→ REQUIREMENT: Filter the material, keeping only lines with the word "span".
[INPUT DATA — start]
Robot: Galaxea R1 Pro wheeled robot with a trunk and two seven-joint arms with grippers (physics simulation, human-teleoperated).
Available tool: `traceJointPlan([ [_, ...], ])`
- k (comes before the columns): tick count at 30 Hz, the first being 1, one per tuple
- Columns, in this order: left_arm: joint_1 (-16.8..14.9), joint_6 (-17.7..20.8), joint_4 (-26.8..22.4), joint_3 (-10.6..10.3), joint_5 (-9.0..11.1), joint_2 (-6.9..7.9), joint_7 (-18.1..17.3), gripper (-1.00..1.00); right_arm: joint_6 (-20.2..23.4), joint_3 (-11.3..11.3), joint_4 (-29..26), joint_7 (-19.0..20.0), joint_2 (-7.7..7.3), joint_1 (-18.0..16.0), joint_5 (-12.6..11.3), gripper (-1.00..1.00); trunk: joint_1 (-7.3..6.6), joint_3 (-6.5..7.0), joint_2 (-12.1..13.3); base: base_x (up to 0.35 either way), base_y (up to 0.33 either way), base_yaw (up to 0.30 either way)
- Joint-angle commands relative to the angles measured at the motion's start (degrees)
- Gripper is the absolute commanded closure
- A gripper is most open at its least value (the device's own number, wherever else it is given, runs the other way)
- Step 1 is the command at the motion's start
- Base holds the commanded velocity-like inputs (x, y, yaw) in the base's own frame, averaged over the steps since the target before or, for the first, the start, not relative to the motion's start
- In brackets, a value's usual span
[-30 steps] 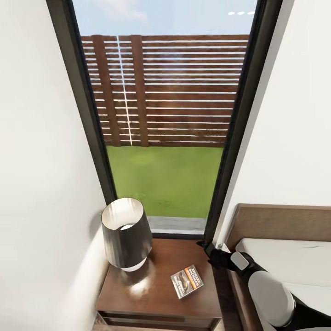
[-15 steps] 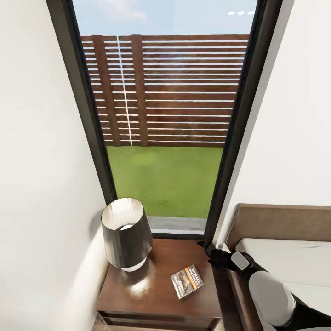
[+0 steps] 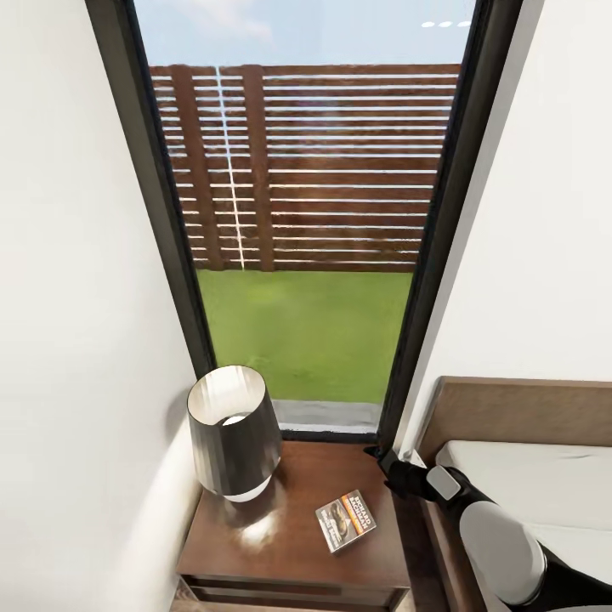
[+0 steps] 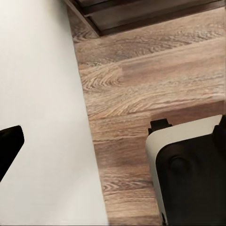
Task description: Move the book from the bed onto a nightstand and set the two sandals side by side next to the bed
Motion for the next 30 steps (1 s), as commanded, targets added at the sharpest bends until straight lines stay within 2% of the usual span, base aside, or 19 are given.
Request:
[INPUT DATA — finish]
→ FINISHED EXERCISE:
- In brackets, a value's usual span
Motion for the next 30 steps (1 s), as commanded, targets added at the sharpest bends until straight lines stay within 2% of the usual span, base aside, or 19 are given.

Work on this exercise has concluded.